Try out my hashlib, on my site below, download section. It is
instrumented so you can tell the average probes per search, etc,
and handles automatic expansion.

--
Chuck F (cbfalconer@yahoo.com) (cbfalconer@worldnet.att.net)
Available for consulting/temporary embedded and systems.
USE worldnet address!
From:Nick Landsberg
Subject:Re: Hash-table versus B-Tree
Date:Thu, 09 Dec 2004 02:05:45 GMT
CBFalconer wrote:

> Nick Landsberg wrote:
>
> ... snip ...
>
>>This depends upon your hash function and how disk is
>>accessed. If you use a minimalist approach, then
>>your hash function points to a logical file sector
>>on disk where the data record can be found, or
>>where pointers to overflow sectors can be found.
>>I have never considered rebuilding the hash table
>>on the fly when the number of records changed
>>substantilly, but will give it some thought.
>>I wonder what the tradeoffs are. Would you have
>>to relocate records on the disk? This would
>>seem to be counter-productive.
>>
>>Don't get me wrong, please. I a proponent of hash
>>tables, but IFF you know what the heck you're doing
>>ahead of time, e.g. expected number of records
>>to set the table size.
>
>
> Try out my hashlib, on my site below, download section. It is
> instrumented so you can tell the average probes per search, etc,
> and handles automatic expansion.
>

I've downloaded it Chuck, and looked at the code, but
work time prohibits me from doing a thorough test.
From what I can see of the code, it's first-class
stuff.

NPL


--
"It is impossible to make anything foolproof
because fools are so ingenious"
- A. Bloch
From:Alex Fraser
Subject:Re: Hash-table versus B-Tree
Date:Fri, 10 Dec 2004 19:47:57 -0000
"Nick Landsberg" wrote in message
news:zbvtd.1051684$Gx4.251966@bgtnsc04-news.ops.worldnet.att.net...
> Alex Fraser wrote:
[snip]
> > If you store the hash value and record number in an in-memory hash
> > table, the chances of needing to read in anything other than the
> > desired record should be very low. Or am I missing your point?
>
> From the heuristics which I remember from many years ago,
> the average "probes per search" for a good generic hash
> function was about 1.5 .

Obviously, this depends on the hash table loading. I think 1.5 is right for
an optimal hash function and 50% load (using a "closed" table, ie no
chaining).

> Which translates to about 1.5 disk reads per hash, if the hash table is
> in memory and the actual data is on disk.

Not with what I attempted to describe. Let me try to explain more fully.

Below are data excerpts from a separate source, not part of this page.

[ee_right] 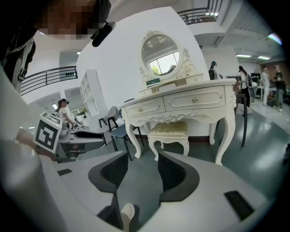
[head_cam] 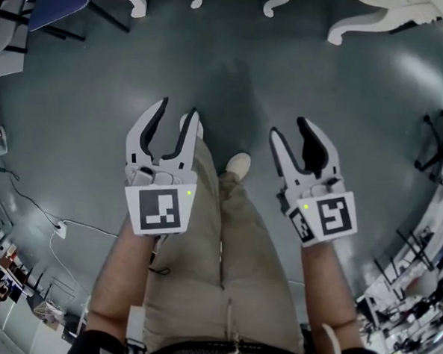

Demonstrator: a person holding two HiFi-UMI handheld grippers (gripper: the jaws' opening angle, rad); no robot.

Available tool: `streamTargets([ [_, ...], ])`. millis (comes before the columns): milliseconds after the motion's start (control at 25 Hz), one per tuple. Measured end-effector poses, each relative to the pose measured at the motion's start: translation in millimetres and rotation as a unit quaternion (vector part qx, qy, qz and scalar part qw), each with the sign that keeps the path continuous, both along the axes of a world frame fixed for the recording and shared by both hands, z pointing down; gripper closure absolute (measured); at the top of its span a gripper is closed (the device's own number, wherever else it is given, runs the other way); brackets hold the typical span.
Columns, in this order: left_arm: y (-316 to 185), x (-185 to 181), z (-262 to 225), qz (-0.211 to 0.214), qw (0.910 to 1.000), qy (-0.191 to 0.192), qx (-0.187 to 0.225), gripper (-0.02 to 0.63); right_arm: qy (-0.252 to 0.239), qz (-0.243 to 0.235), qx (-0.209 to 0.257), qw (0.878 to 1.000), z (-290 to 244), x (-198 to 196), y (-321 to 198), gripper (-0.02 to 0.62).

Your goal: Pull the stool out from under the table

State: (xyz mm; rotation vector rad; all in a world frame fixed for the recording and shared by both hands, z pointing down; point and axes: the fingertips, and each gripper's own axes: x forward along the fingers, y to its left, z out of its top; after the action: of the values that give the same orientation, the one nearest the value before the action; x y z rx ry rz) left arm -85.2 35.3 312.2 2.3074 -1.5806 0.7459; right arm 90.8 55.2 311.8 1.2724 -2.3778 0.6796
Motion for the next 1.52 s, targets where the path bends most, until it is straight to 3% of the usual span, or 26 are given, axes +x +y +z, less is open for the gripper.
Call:
streamTargets([
  [200,-4.7,-12.6,5.8,-0.009,0.9999,0.001,-0.009,0.433,-0.003,0.015,-0.006,1.000,0.7,-3.4,0.3,0.400],
  [440,-14.5,-3.2,-3.4,0.023,0.9996,-0.007,0.013,0.433,0.001,0.025,-0.009,1.000,4.5,-2.8,3.1,0.400],
  [880,-9.0,-3.3,7.2,0.035,0.9993,0.003,-0.012,0.433,-0.009,0.062,-0.013,0.998,7.4,-4.5,6.3,0.400],
  [1520,-3.2,-6.0,57.4,0.067,0.9959,-0.025,-0.055,0.433,-0.016,0.040,0.006,0.999,10.4,-27.2,2.6,0.400],
])
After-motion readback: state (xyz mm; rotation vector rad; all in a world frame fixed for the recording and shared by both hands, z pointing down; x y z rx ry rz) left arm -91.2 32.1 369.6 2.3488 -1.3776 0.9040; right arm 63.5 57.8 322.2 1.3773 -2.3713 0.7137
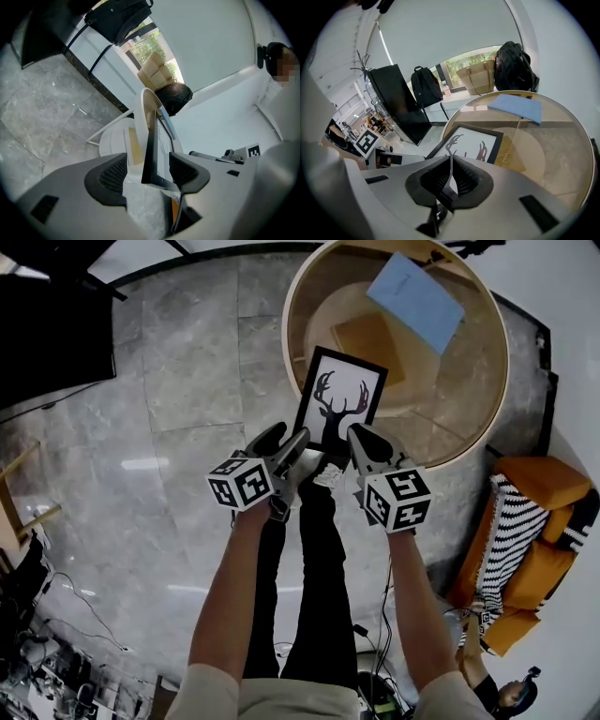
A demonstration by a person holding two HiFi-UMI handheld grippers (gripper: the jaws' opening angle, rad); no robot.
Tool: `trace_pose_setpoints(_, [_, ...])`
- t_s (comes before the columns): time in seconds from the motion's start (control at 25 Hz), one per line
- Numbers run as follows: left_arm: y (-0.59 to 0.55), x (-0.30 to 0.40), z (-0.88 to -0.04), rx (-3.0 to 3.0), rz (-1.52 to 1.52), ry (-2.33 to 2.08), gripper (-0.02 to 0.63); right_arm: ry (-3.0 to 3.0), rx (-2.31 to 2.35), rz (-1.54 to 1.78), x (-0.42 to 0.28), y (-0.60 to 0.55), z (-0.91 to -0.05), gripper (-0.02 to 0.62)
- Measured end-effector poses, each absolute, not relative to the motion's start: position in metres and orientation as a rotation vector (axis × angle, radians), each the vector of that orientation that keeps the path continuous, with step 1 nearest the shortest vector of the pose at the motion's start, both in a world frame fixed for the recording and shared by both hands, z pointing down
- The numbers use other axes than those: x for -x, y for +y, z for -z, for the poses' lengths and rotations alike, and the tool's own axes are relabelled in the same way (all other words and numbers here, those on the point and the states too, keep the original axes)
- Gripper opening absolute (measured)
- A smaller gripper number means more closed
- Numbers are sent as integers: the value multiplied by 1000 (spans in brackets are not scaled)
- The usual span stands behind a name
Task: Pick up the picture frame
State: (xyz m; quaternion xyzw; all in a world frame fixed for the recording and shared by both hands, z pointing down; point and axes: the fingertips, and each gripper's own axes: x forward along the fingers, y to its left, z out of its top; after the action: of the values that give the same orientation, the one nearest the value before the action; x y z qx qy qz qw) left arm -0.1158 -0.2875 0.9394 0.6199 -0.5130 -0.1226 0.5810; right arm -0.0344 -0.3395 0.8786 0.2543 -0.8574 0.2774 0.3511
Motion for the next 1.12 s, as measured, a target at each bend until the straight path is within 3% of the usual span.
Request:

Suppose you have a (good) hash function which produces 32- or 64-bit hash
values. After computing the hash value for the key of the record you are
(say) searching for, you must somehow reduce it to the size of the table (eg
using the modulus operator), and that is where you start your probe
sequence. But, and this is the main point, you don't throw away the original
hash value. Instead, you compare it to the hash values you cunningly stored
in the table (along with the record number). If the range of hash values is
much larger than the size of the table, then quite often you won't need to
read the records when keys don't match: even if they hash to the same slot,
the hash values will probably differ.

You can alternatively consider the idea of storing the hash value in the
table as as a cache. The property relied upon is that if the hash values of
two keys differ, then the keys must differ. By caching the hash value, you
have a cheaper way to prove inequality (and continue the probe sequence,
without examining the record).

[snip]
> I have never considered rebuilding the hash table
> on the fly when the number of records changed
> substantilly, but will give it some thought.
> I wonder what the tradeoffs are. Would you have
> to relocate records on the disk? This would
> seem to be counter-productive.

You can avoid the need to relocate records by using indirection (this
applies if you use a B-tree, too). Basically, you seperate the index (hash
table or B-tree) from the records themselves.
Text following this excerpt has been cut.